19

268 15 4
                                    

- Panno Callow. Lekcja to nie dormitorium. – po klasie rozległ się chłodny głos Snape'a. Nauczyciel stał tuż nad śpiącą brunetką. Astrid zdecydowanie źle dziś spała. Koszmary i stres związany ze sprawdzianem z eliksirów dał się we znaki nastolatce, która ostatnimi czasy nie miało zbytnio możliwości zadbanie ani o swój wygląd, ani o nawet o zdrowie. Twarz Severusa ze zwykłej obojętności zaczęła przybierać znikome oznaki furii, gdy słyszał regularne oddechy i widział wciąż zamknięte powieki dziewczyny. – Nie będę się powtarzać. – warknął, po czym ujrzawszy jak ta delikatnie podnosi głowę ku górze, machnął tylko czarną peleryną wrócił do wcześniejszych zajęć.

Nastolatka powolnym ruchem uniosła dotychczas zamknięte powieki, po czym uświadomiła sobie gdzie się znajduje. Przez mgłę zaczęła zauważać iż wokół niej nie ma czerwonych barw, a jej głowa nie leży na miękkiej poduszce. Nie była przykryta kołdrą, a wokół niej nie było pusto. Wszyscy uczniowie wlepiali swe spojrzenia prosto w obudzoną gryfonkę.

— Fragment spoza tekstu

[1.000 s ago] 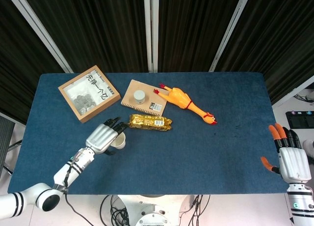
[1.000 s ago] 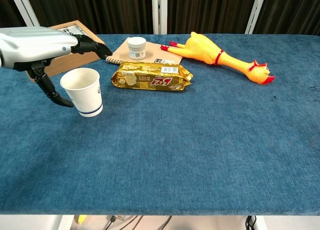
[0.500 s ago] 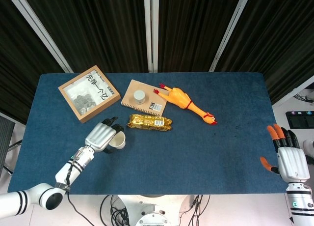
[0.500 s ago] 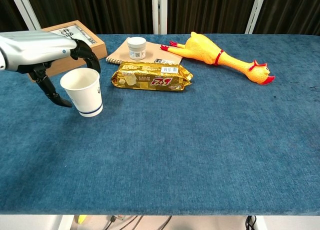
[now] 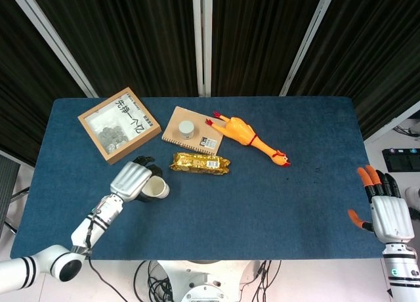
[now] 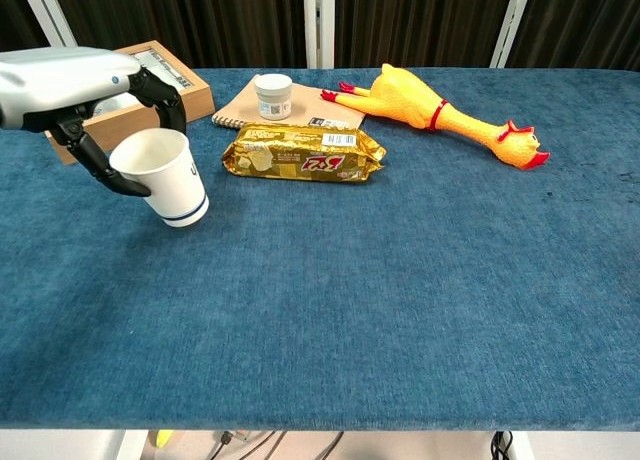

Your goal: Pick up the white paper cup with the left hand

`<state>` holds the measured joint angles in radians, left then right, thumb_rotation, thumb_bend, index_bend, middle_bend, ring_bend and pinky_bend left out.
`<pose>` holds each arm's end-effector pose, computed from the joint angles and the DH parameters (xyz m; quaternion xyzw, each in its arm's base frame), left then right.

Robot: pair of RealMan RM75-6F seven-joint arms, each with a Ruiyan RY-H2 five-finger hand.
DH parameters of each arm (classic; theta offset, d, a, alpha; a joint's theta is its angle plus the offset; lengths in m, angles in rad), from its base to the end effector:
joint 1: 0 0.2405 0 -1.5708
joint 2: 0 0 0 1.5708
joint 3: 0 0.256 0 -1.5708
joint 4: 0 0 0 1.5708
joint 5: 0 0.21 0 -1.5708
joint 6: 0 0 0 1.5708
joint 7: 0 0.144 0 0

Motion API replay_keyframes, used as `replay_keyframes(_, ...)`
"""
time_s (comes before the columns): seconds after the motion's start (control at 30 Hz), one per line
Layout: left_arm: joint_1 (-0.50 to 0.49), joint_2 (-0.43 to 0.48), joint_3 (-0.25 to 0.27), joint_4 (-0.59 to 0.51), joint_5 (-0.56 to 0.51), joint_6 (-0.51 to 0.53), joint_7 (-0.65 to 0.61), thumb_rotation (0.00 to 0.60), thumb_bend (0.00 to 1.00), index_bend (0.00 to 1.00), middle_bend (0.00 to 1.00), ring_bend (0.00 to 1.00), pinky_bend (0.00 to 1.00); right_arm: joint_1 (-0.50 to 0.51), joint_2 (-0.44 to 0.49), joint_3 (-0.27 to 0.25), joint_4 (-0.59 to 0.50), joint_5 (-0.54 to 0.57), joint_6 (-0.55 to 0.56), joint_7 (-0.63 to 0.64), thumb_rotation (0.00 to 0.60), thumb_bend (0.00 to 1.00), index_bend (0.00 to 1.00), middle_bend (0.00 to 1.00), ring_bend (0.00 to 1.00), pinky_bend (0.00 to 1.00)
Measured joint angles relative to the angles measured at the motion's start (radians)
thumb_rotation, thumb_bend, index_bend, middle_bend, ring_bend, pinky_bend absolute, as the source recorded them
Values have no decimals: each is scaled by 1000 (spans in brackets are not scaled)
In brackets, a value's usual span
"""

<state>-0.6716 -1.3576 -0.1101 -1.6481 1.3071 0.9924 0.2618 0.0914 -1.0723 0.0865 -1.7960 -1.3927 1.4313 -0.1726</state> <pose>-0.1566 0.3130 0.0271 -0.7722 -0.3386 -0.3787 0.3816 -0.2892 -0.1869 0.1596 0.5835 -0.4068 0.3575 0.6051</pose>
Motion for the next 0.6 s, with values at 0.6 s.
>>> replay_keyframes(0.6,72,-152,69,222,256,159,-616,600,147,449,440,196,234,12,8,-11,-7,11,-43,-2,600,176,0,0,0,0)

Astrid ujrzawszy przeszywający wzrok ślizgonów, odwróciła głowę na Hermionę. Posłała jej nienawistne spojrzenia, jakby chciała jej co najmniej oczy wydrapać. Dziewczyna jedynie spojrzała na koleżankę przepraszającym wzrokiem, po czym delikatnie wzruszyła ramionami.

Kolejne kilkanaście minut poświęcone było na przekartkowywanie podręcznika. Granger, w przeciwieństwie do większości bawiła się świetnie czytając o rozmaitych sposobach obrony przed czarną magią. Callow podobnie jak reszta uczniów próbowała zająć się sobą i własnymi myślami, nie zasypiając przy tym. Co jakiś czas pochłaniała się czyjąś rozmową, gdyż nie mogła liczyć w tym momencie na choćby niewielką wymianę zdań z gryfonką z ławki.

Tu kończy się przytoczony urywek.